Key mechanism in embryonic development revealed: Pivotal role of DNA copy number

During development and associated processes, the programmed death of certain cells plays an essential role in shaping organs and allowing proper growth. This cell death is in some cases an effect of autophagy, a key cellular process responsible for the degradation and recycling of damaged or unwanted cellular components and which, taken to the extreme, may end up eliminating the cell itself.

Led by Dr. Jordi Casanova and Dr. Panagiotis Giannios, a team of researchers at IRB Barcelona and IBMB(CSIC) has revealed the relationship between autophagy and polyploidy, the latter a phenomenon in which cells contain multiple copies of genetic material. In this regard, they have discovered a scenario where the level of autophagy is much higher in cells with several copies of DNA and that it can even trigger this programmed cell death.

Published in the journal Autophagy, this finding sheds light on the biological processes that shape organisms during the early stages of life, and it paves the way to a better understanding of developmental diseases and also cancer.

"Polyploidy is a common phenomenon in many species, including humans, and understanding its implications for embryonic development could have a significant impact medicine," explains Dr. Casanova, head of the Development and Morphogenesis in Drosophila lab at IRB Barcelona.

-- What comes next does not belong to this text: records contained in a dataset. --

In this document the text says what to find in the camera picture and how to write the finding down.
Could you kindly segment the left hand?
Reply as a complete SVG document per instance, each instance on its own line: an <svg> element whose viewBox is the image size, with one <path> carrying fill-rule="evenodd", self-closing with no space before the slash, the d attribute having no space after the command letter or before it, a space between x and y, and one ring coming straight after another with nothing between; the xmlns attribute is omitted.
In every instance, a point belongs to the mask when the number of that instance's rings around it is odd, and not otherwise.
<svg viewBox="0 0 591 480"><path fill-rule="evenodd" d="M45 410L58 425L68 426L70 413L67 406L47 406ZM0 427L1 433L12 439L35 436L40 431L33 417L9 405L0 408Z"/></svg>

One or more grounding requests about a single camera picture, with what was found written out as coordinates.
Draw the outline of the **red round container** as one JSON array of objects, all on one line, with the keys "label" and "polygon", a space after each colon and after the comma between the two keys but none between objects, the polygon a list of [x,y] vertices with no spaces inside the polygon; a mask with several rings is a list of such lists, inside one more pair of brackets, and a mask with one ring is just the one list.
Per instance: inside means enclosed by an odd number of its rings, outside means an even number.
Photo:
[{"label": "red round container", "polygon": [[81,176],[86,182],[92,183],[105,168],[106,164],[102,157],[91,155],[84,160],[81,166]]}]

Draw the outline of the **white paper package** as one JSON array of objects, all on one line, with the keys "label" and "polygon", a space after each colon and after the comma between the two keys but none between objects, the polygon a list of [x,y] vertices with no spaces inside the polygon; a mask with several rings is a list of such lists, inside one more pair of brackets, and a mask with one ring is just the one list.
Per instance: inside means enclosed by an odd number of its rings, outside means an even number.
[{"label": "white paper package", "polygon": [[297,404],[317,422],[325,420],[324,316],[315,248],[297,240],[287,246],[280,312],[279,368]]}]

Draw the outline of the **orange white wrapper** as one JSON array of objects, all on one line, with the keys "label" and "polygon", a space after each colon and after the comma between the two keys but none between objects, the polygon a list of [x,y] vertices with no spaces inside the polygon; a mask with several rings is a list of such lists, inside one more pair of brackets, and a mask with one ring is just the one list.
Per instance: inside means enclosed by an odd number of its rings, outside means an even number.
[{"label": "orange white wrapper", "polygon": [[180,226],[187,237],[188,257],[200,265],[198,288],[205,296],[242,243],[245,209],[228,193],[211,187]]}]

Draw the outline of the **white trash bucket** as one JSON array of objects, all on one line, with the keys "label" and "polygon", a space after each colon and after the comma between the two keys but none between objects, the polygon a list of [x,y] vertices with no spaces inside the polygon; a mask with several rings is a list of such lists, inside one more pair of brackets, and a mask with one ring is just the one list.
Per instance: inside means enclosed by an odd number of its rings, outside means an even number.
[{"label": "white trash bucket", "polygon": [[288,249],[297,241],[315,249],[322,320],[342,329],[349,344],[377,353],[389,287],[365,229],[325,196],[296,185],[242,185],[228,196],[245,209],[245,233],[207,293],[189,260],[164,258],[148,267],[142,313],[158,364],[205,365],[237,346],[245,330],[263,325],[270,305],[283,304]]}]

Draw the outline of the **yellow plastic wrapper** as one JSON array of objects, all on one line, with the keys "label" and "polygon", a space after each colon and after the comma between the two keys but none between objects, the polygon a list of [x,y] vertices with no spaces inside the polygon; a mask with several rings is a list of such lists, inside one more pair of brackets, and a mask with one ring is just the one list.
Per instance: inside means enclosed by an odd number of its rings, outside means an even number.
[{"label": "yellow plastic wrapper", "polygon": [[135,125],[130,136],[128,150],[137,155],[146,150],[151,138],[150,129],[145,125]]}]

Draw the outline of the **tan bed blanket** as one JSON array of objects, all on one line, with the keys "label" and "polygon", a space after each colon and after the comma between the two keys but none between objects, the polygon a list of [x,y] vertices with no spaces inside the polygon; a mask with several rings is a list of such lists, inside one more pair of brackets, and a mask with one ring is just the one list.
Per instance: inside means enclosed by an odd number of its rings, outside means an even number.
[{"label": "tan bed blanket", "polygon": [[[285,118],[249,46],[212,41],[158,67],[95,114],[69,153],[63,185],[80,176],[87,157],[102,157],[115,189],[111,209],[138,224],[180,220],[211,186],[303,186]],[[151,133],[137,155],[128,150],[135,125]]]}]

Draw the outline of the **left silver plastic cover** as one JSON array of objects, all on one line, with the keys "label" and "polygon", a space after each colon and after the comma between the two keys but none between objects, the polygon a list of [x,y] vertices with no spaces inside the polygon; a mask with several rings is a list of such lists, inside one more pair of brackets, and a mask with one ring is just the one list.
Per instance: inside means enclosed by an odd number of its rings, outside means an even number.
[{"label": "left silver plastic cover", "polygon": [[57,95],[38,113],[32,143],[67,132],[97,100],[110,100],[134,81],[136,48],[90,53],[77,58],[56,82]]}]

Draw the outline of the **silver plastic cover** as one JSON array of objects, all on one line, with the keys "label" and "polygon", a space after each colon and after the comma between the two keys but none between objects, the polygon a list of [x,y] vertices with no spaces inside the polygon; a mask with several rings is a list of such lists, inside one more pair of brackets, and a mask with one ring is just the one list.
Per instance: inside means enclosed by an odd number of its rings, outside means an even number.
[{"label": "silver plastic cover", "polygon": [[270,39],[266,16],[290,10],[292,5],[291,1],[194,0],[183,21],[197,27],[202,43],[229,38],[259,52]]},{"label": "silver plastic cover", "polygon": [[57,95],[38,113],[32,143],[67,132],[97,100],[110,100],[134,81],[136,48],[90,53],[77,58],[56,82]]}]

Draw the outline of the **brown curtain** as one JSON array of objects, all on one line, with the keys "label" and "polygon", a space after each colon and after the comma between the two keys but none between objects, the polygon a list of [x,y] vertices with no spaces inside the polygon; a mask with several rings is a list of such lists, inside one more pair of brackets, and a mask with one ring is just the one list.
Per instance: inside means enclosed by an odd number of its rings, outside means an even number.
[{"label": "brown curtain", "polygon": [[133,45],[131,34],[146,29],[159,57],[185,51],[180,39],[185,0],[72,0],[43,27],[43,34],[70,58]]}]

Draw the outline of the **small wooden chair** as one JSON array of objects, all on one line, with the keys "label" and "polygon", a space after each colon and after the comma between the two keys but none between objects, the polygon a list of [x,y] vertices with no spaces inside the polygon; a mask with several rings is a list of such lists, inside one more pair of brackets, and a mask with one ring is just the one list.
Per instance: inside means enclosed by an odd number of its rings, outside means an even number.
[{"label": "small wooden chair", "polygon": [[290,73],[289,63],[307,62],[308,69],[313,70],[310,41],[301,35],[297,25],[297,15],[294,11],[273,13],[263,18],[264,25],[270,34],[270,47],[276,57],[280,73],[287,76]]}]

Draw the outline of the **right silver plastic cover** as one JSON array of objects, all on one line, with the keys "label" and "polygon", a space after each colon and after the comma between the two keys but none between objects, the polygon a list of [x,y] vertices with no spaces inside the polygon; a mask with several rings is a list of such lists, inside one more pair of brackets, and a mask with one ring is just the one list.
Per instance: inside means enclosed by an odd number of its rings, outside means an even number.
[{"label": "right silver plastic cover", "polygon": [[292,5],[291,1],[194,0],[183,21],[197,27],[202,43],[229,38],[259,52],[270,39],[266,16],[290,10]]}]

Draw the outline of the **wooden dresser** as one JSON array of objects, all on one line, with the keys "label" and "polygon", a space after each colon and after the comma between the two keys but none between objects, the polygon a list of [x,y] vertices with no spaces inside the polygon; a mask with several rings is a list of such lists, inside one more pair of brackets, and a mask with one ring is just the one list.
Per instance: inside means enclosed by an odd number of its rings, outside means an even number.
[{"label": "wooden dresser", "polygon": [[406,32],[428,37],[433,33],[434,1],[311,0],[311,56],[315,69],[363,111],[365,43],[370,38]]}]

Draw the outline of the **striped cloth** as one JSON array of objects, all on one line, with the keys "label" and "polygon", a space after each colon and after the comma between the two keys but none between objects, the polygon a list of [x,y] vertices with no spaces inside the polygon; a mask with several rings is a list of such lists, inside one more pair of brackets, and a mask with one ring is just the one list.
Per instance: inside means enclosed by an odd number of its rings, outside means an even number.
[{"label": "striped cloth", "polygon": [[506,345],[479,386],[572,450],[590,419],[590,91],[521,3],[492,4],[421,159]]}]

Progenitor cells and polyploidy

Progenitor cells can give rise to different cell types. In the case of the Drosophila melanogaster fly, the animal model used in this study, the progenitor cells are larval cells that conserve the capacity to give rise to the adult organism. These cells do not present polyploidy (they have a single copy of the set of chromosomes) and this allows them to survive metamorphosis and form part of the adult.

"In the case of cancer, it is common for cells to have several copies of DNA (polyploidy), and this property might confer increased resistance, for example, to chemotherapy treatment. This is why it is important to understand this process," adds Dr. Giannios, a postdoctoral researcher in the same laboratory.

Polyploidy in the trachea of the vinegar fly

To study this process, the researchers worked with the trachea of the D. melanogaster fly as a model, which presents a variety of cells of the same type, some with polyploidy and others without.

"Working with the trachea of the Drosophila fly has allowed us to compare cells of the same type, some presenting polyploidy and others not, and to see how polyploidy correlates with cell death during metamorphosis," explains Dr. Beatriz Pino-Jiménez, first author of the work, who carried out this project as part of her doctoral studies.

The research team is now working to determine whether polyploid cells respond better to stress situations and, if so, what the mechanisms underlying this response are.

This work was funded by the Spanish Ministry of Science and Innovation and the Government of Catalonia.